[Task statement]: Transcribe the data exactly, omitting whatever pictures it holds.
====== Data provided
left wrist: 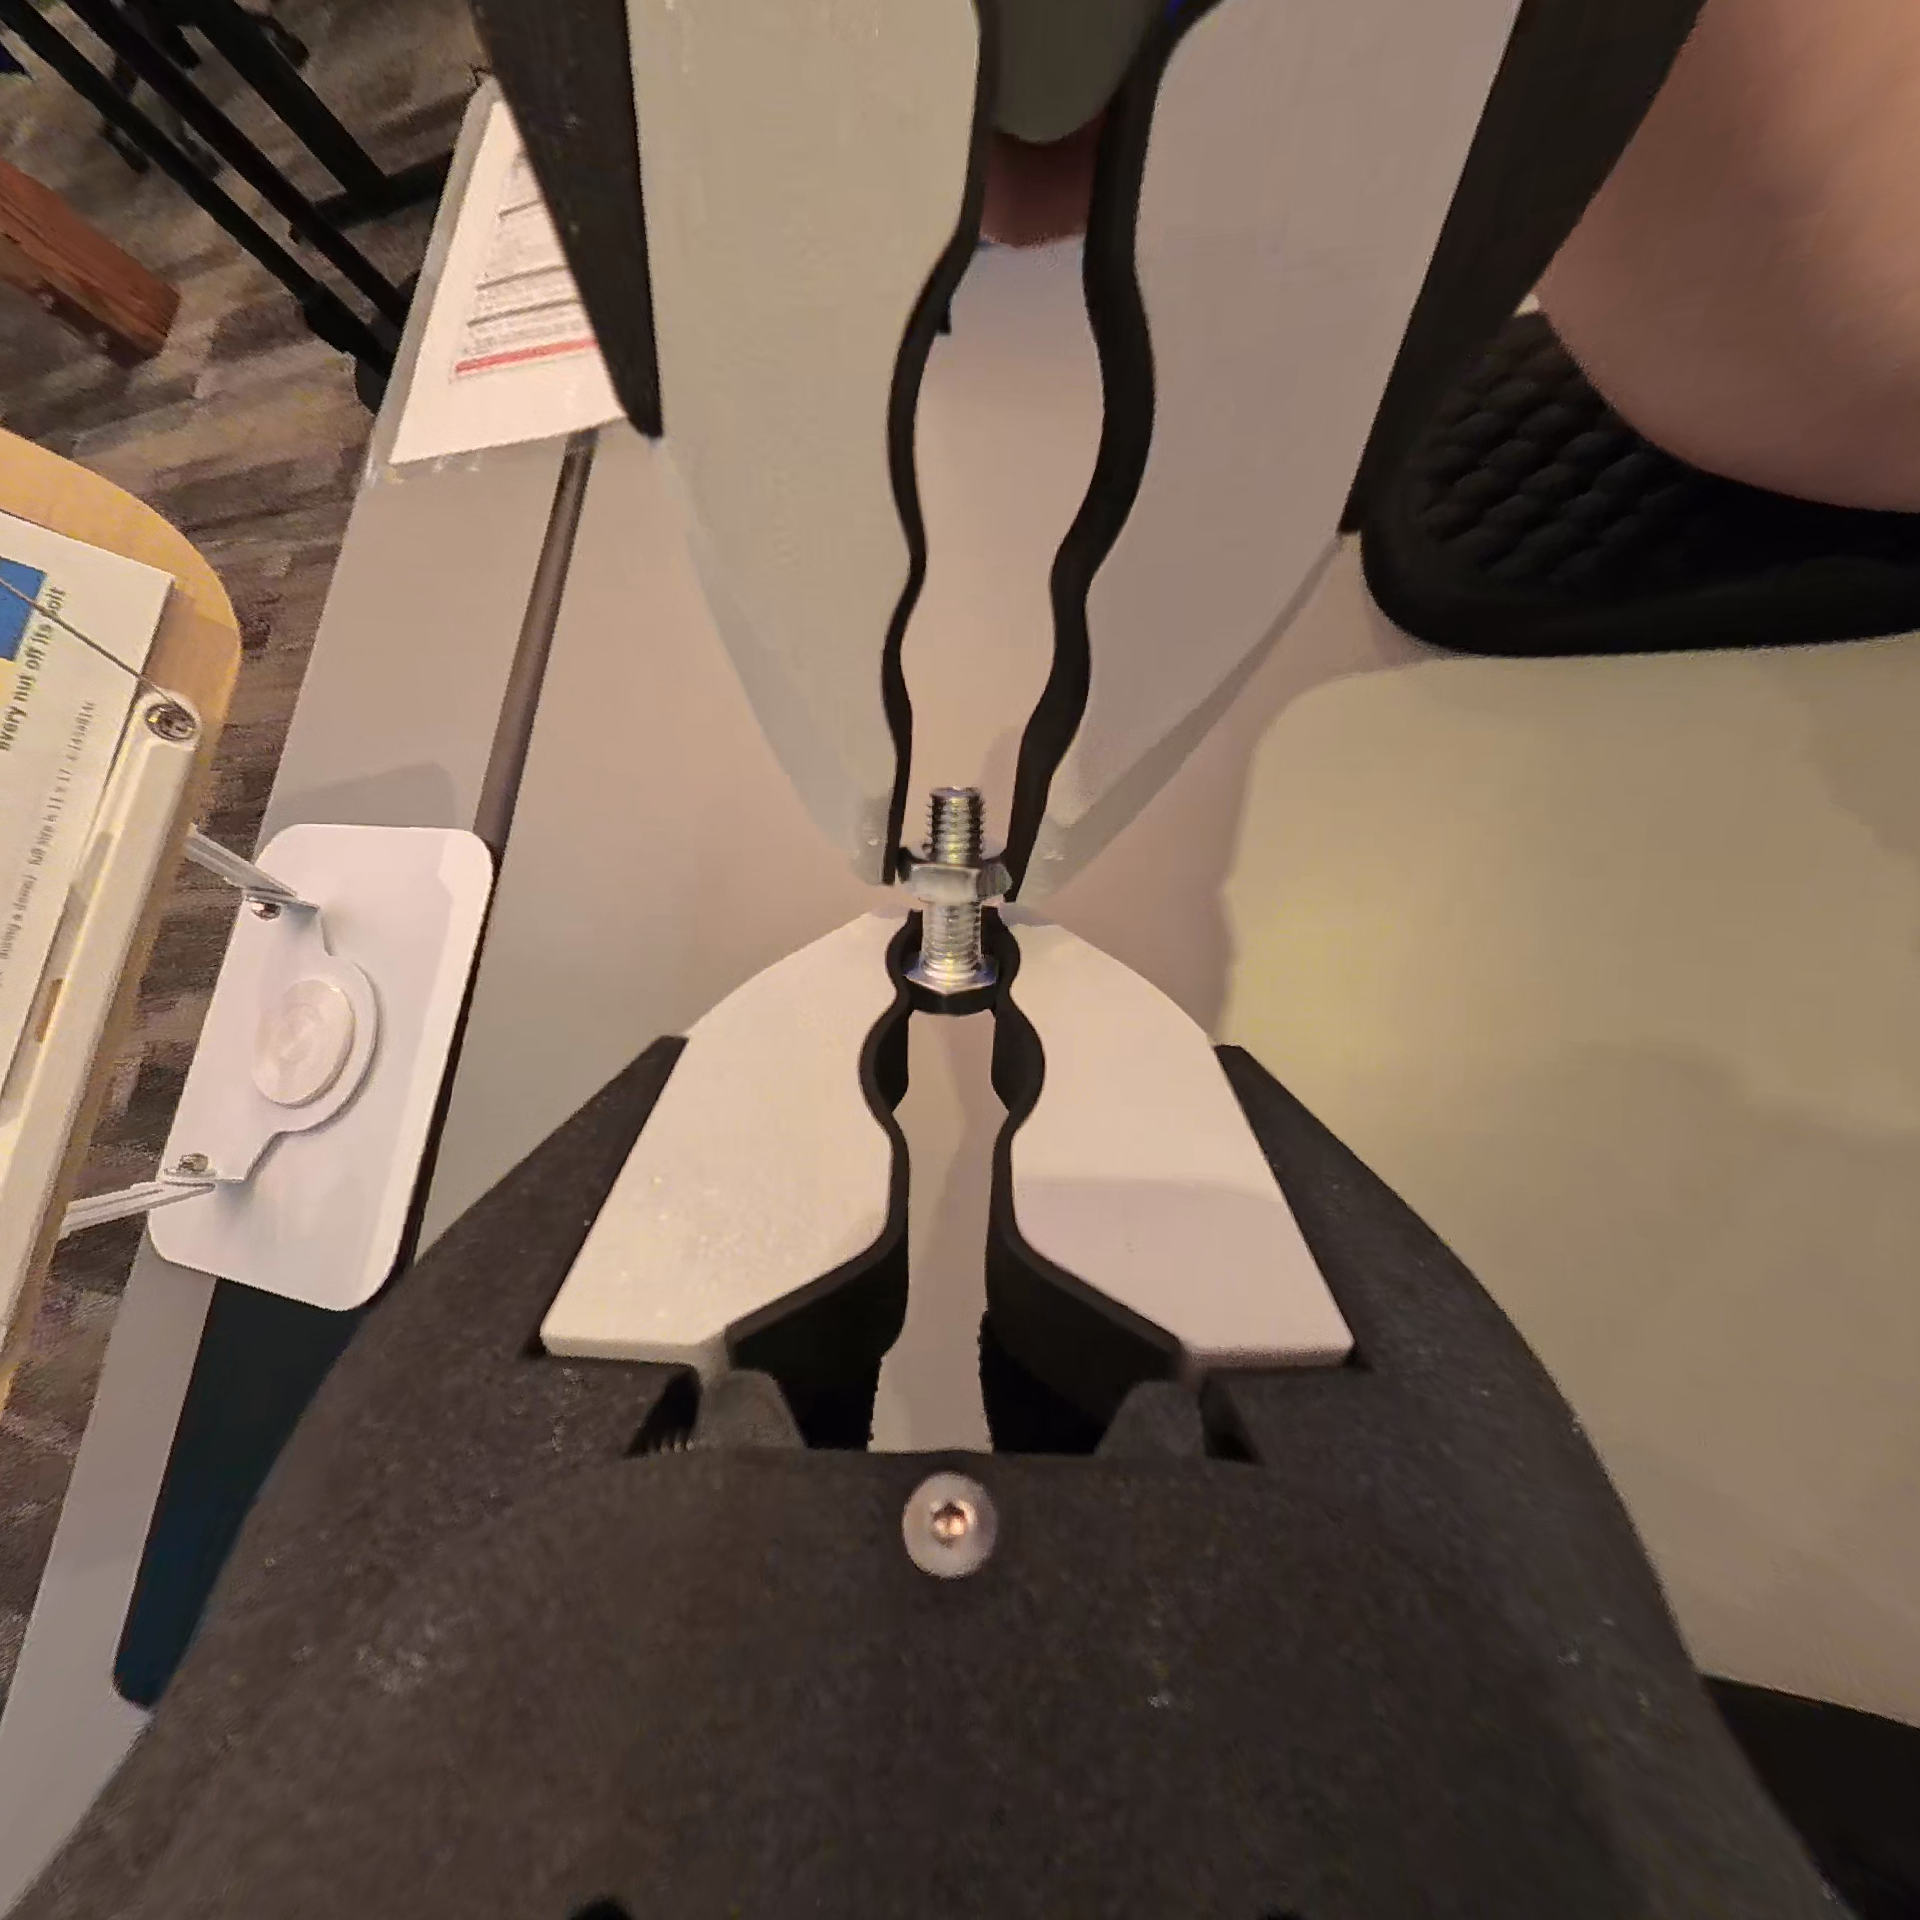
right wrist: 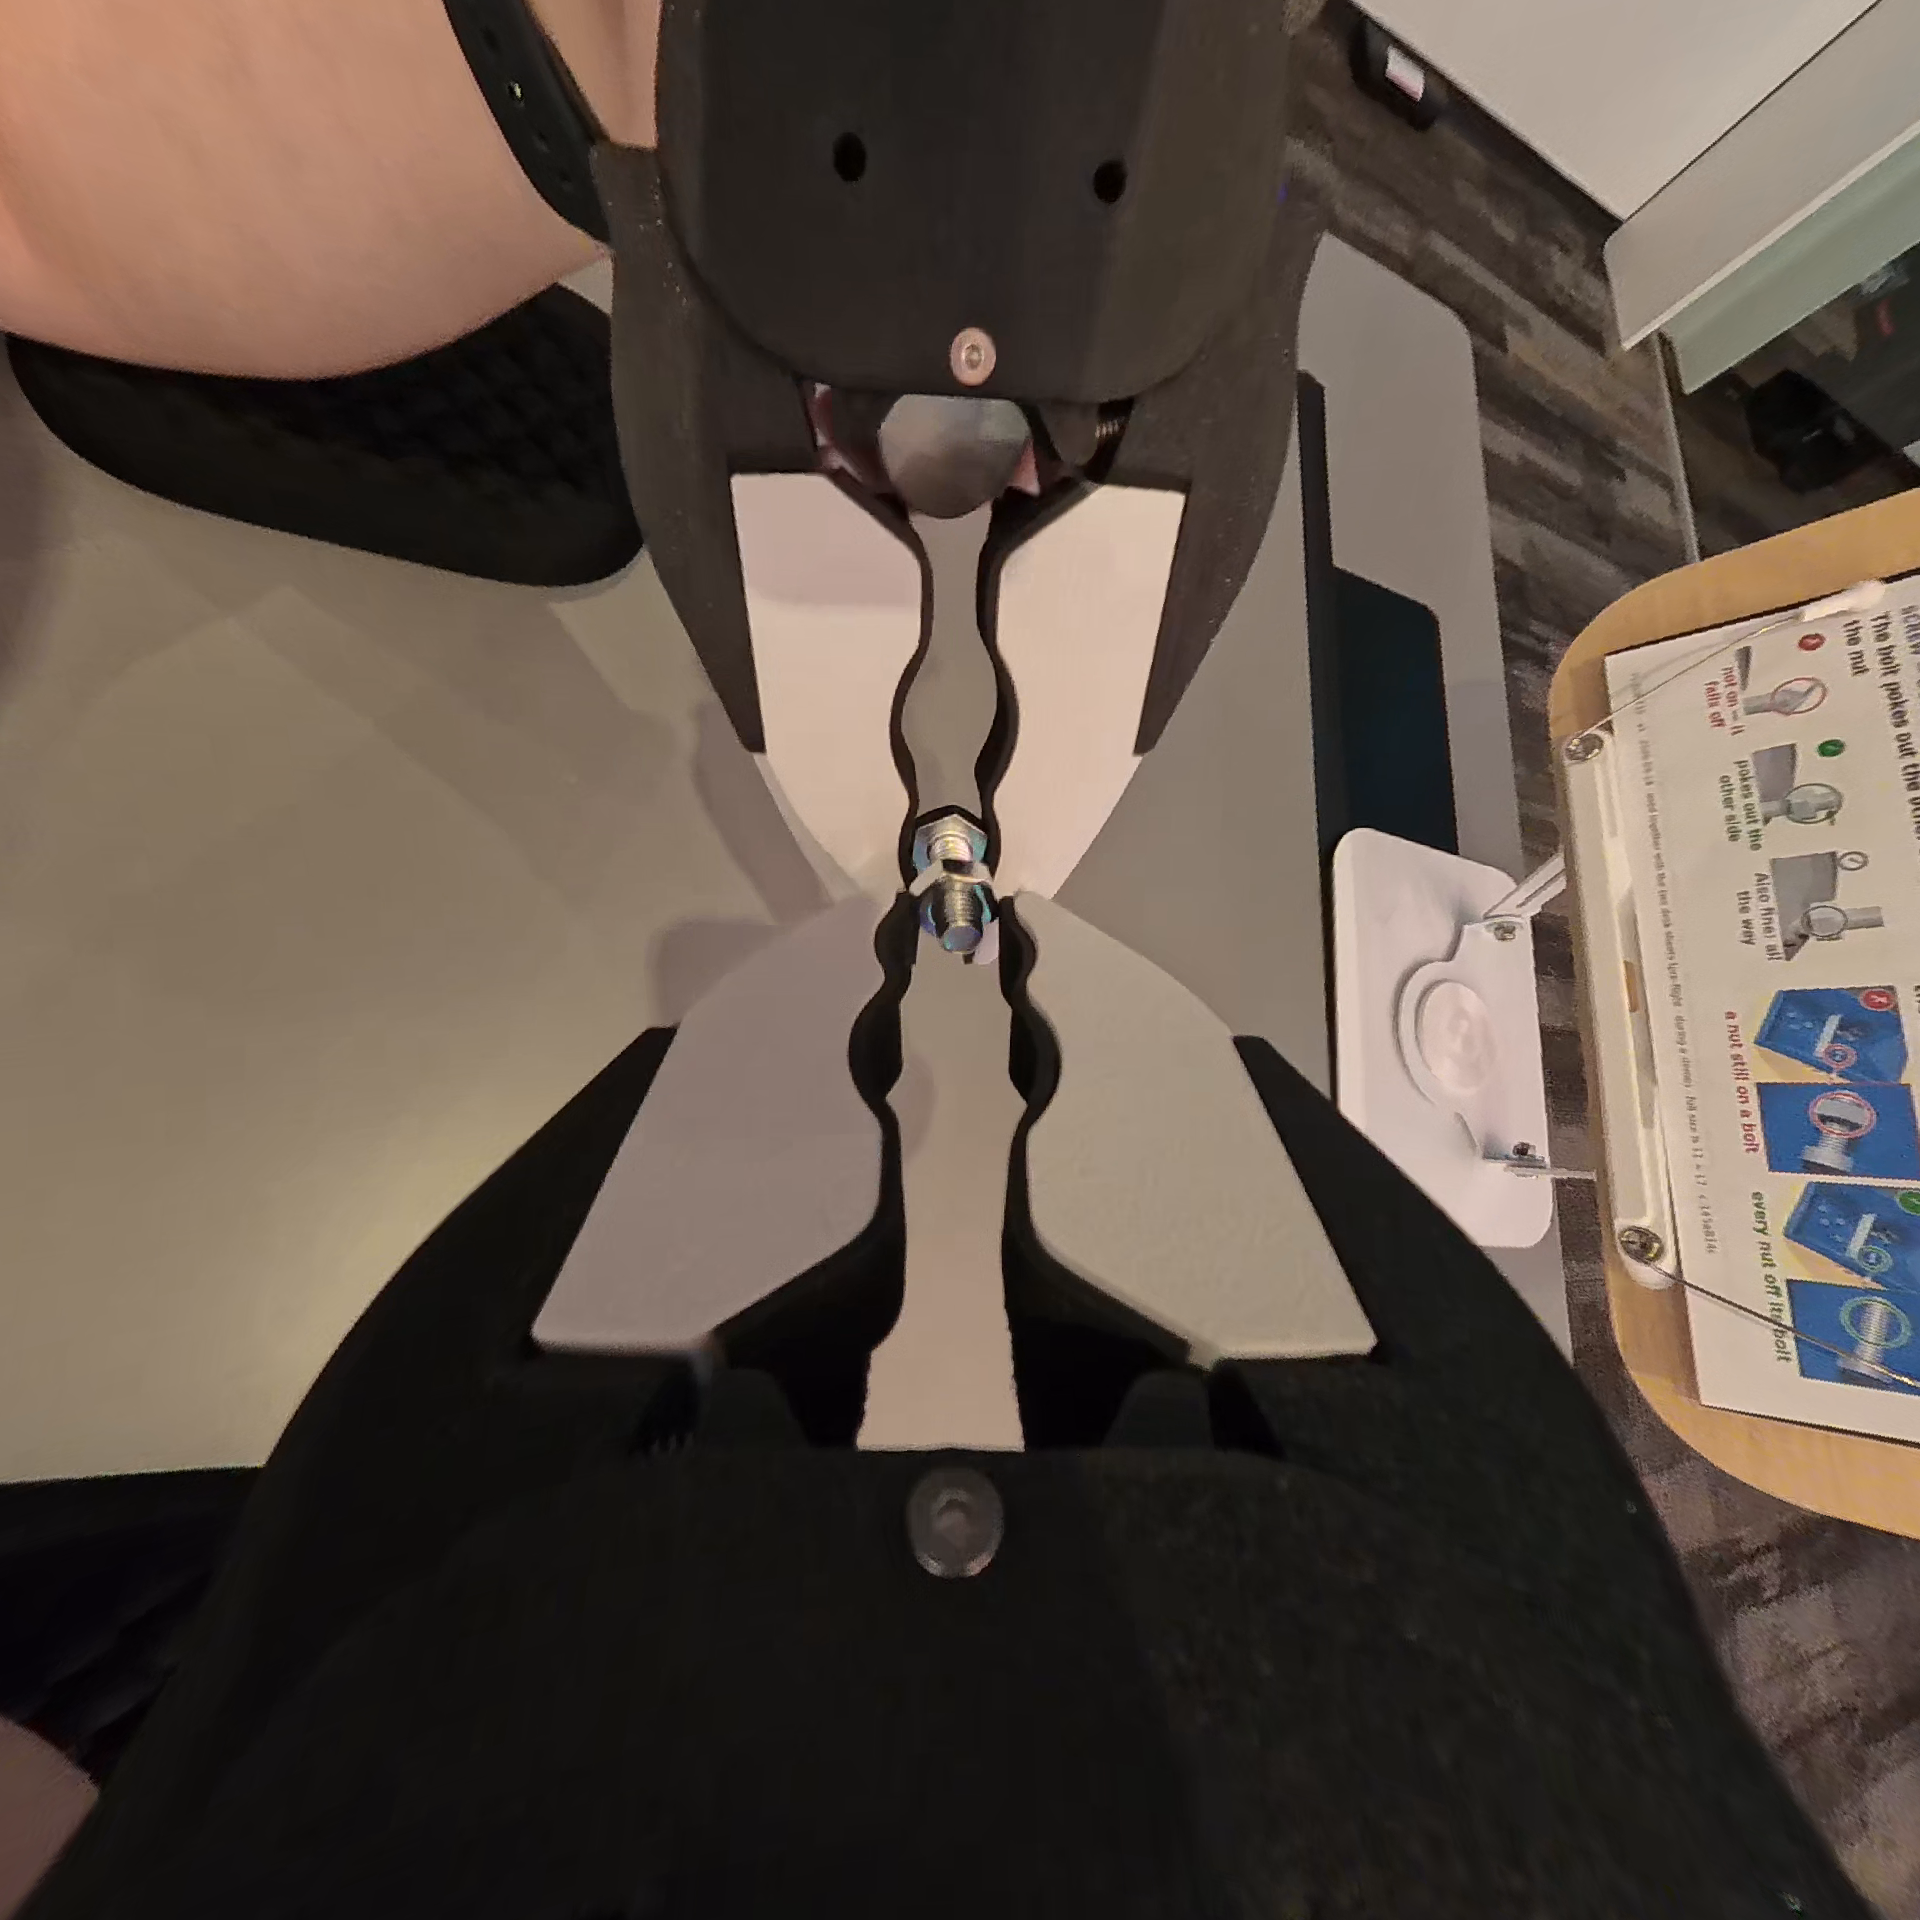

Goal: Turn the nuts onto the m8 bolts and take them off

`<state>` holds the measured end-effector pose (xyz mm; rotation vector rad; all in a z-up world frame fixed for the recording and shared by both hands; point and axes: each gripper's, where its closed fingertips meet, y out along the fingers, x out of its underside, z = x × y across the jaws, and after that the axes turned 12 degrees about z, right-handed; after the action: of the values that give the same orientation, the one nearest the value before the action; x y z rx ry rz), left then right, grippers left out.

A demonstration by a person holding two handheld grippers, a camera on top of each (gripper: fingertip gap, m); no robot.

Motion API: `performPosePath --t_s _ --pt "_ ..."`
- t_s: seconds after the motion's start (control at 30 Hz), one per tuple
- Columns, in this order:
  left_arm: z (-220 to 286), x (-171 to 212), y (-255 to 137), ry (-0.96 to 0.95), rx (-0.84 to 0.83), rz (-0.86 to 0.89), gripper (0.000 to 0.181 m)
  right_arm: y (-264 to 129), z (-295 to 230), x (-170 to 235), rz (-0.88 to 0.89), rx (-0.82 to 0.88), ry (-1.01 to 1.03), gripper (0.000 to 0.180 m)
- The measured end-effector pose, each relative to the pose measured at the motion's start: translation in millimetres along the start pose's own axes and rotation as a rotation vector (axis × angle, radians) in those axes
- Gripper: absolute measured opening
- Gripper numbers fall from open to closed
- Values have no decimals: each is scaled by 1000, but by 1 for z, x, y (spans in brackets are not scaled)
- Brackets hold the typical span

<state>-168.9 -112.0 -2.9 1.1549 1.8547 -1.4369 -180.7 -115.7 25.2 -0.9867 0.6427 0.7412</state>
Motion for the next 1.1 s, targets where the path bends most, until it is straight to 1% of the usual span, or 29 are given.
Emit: performPosePath --t_s 0.13,0.2,0.27,0.37,0.47,0.6,0.77,0.93,1.1 --pt "1 3 1 5 7 -16 10 2 -1 1 2 -8 -5 15" --pt "-1 -2 -1 1 5 14 10 0 1 -4 46 -5 -8 17" --pt "-1 -6 -3 -9 12 44 10 -3 2 -10 105 -12 -8 22" --pt "-2 -7 -5 -1 6 47 10 -7 0 -18 174 -29 -21 24" --pt "-1 -7 -4 0 7 46 10 -7 -5 -23 202 -51 -44 24" --pt "0 -8 -3 9 6 42 10 -4 -6 -17 176 -67 -38 25" --pt "0 -7 -4 9 5 35 10 -3 -5 0 91 -66 4 23" --pt "0 -6 -4 11 6 29 10 -1 -3 -13 138 -40 -31 30" --pt "0 -6 -5 11 7 31 10 1 -9 -9 100 -60 -31 31"
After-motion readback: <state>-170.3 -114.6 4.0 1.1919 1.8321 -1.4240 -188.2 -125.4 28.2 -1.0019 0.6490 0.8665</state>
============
[Your response]:
left wrist: 
right wrist: 

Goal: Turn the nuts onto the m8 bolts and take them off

`<state>` holds the measured end-effector pose (xyz mm; rotation vector rad; all in a z-up world frame fixed for the recording and shared by both hands; point and axes: each gripper's, where its closed fingertips meet, y out along the fingers, x out of its underside, z = x × y across the jaws, and after that the axes turned 12 degrees about z, right-handed; after the action: of the values that give the same orientation, the one nearest the value before the action; x y z rx ry rz), left then right, grippers left out.

A demonstration by a person holding two handheld grippers, a camera on top of each (gripper: fingertip gap, m); no robot.

Motion API: `performPosePath --t_s _ --pt "_ ..."`
- t_s: seconds after the motion's start (control at 30 Hz), one per tuple
- Columns, in this order:
  left_arm: z (-220 to 286), x (-171 to 212), y (-255 to 137), ry (-0.96 to 0.95), rx (-0.84 to 0.83), rz (-0.86 to 0.89), gripper (0.000 to 0.181 m)
  right_arm: y (-264 to 129), z (-295 to 230), x (-170 to 235), rz (-0.88 to 0.89), rx (-0.82 to 0.88), ry (-1.01 to 1.03), gripper (0.000 to 0.180 m)
- The measured end-effector pose, each relative to the pose measured at the motion's start: translation in millimetres along the start pose's own axes and rotation as a rotation vector (axis × angle, radians) in those axes
- Gripper: absolute measured opening
- Gripper numbers fall from open to closed
- Values have no decimals: each is scaled by 1000, but by 1 for z, x, y (spans in brackets are not scaled)
- Brackets hold the typical span

<state>-168.9 -112.0 -2.9 1.1549 1.8547 -1.4369 -180.7 -115.7 25.2 -0.9867 0.6427 0.7412</state>
Motion for the next 1.1 s, targets where the path bends most, until it is straight to 1% of the usual span, or 29 are given.
Emit: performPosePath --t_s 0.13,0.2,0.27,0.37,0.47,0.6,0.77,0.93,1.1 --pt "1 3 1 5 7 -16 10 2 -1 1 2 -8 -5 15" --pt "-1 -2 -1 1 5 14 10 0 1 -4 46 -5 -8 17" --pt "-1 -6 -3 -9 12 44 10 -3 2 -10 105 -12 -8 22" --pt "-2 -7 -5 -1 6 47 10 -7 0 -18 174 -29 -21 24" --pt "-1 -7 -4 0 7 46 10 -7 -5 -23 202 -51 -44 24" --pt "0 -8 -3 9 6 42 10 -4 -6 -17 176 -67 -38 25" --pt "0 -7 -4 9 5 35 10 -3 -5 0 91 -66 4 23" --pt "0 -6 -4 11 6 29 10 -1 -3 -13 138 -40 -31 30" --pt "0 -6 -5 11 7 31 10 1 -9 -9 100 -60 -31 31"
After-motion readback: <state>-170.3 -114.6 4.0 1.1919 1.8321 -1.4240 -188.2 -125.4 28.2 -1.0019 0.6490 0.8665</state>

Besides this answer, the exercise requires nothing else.